Je ne suis pas un fan de jazz. Je n’arrive pas à le considérer autrement que comme une musique de fond, d’ambiance. Je reconnais volontiers qu’une chanson peut être très belle, touchante, comme «L’Aigle noir» de Barbara ou «Ne me quitte pas» de Brel. Mais, pour belle qu’elle soit parfois, la musique dite «populaire» n’est jamais au niveau des grandes œuvres savantes. On peut écouter mille fois tout au long de sa vie le deuxième mouvement de la Septième symphonie de Beethoven, la première Ballade de Chopin, les grands concertos romantiques, les suites pour violoncelle de Bach ou le deuxième mouvement du Concerto en sol de Ravel. En revanche, les tubes de l’été n’ont qu’un temps. Ceux qui parviennent à durer sont ceux qui se rapprochent le plus de la musique classique.

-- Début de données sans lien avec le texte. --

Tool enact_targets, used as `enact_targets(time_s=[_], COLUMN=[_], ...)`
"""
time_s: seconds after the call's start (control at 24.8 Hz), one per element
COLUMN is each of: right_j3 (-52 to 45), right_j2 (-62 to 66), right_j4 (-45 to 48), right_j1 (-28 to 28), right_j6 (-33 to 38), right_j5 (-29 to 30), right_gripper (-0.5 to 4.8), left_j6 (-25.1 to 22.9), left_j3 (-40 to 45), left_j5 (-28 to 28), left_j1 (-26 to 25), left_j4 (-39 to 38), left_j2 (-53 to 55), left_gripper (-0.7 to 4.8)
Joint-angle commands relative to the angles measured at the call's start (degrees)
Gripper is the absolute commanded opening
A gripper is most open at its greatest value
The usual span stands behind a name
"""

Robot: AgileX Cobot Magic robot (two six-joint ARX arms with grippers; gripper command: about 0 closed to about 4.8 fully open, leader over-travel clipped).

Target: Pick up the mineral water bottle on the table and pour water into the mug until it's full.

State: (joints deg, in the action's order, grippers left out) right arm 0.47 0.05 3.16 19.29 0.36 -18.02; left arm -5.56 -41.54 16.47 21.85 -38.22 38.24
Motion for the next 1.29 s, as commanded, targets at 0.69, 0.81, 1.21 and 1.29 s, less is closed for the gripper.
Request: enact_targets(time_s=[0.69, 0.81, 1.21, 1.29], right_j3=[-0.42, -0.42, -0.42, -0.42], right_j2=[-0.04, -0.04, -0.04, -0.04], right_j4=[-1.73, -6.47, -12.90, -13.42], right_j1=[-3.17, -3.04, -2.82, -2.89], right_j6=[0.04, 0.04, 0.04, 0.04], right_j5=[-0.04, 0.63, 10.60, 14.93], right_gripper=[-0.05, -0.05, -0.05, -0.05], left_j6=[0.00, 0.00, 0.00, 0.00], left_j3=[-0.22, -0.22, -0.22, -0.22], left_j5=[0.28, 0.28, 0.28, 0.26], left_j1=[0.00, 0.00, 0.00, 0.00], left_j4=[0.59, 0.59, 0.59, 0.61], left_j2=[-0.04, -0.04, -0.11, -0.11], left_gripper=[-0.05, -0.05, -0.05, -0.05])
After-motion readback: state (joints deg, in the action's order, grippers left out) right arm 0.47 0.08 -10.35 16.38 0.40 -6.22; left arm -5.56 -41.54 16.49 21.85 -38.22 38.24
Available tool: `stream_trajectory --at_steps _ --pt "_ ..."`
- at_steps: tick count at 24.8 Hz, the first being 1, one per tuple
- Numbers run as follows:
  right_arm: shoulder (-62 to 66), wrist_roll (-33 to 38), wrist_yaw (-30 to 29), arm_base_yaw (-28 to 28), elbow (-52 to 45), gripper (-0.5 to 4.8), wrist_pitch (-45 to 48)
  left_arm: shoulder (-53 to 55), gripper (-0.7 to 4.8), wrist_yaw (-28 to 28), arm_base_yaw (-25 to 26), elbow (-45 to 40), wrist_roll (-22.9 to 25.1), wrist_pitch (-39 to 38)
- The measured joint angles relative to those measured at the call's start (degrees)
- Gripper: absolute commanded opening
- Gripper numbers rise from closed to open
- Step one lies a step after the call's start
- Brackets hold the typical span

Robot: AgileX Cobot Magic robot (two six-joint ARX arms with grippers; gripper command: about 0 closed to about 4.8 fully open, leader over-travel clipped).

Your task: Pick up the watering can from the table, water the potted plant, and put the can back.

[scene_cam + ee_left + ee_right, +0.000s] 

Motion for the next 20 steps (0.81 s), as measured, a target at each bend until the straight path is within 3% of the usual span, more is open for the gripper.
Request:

« La beauté n’est pas un simple ornement. La Beauté c’est un signe par lequel la création nous signifie que la vie à du sens. L’univers créé aurait pu n’être que fonctionnel…Ce n’est pas le cas. Au sein de la nature, nous allons d’instinct vers qu’il y a de beau. Avec la présence de la beauté, tout d’un coup on a compris que l’univers vivant n’est pas une énorme entité neutre et indifférenciée. Qu’il est mu par une intentionnalité. Vous dites qu’il est difficile de trouver la beauté, or la présence de la beauté est partout ! Une simple fleur c’est un miracle. Pourquoi une fleur qui s’épanouit en pétales atteint ce degré de perfection de forme et de couleur et de parfum ? Ça, on ne s’étonne jamais assez ! »
François Cheng
Les plus grands chefs-d’oeuvre, ceux dont l’évidence, la singularité, l’individualisme assurent le maximum d’universalité, sont souvent l’écho des grands cris d’humanité qui déchirent le monde.
Tous ces cris et tous ces chefs-d’oeuvre sont des appels prophétiques pour proclamer, pendant qu’il en est temps encore, que l’homme n’est le « sujet » de personne, qui est encore moins « objet », mais que toute sa beauté, c’est d’être un « projet »
Alors l’Art véritable se projette dans le futur, non pas par ses « surprises sympathiques » ou ses « trouvailles captivantes », mais par ses répétitions solennelles, sans cesse variées et remises en question, d’un auteur à l’autre, d’une époque et d’une civilisation à l’autre, de l’émerveillement le plus débridé face au plus grand mystère : celui de l’existence humaine.
Pour être émerveillé, il faut être ingénu et homme livre. L’ingénuité est ce qu’il y a de plus pur, de plus précieux pour tout artiste, de plus fragile et de plus menacé. La liberté, c’est celle qui ne s’apprend pas car, comme le talent, elle est donnée dès l’enfance.
L’âge adulte ne sert plus qu’à la transmettre… Cet âge adulte où les émotions, les passions d’enfant, d’adolescent, sont censées être dominées, …raisonnées, parfois reniées…Pour moi, c’est au contraire l’âge où tous les sentiments, toutes les ombres et lumières du coeur peuvent être exaltées, exacerbées…parce qu’on en a enfin les moyens.
Ceux qui peuvent alors raconter leur âme, même du fond des mirages ou du chagrin, savent creuser une trouée dans l’implacable.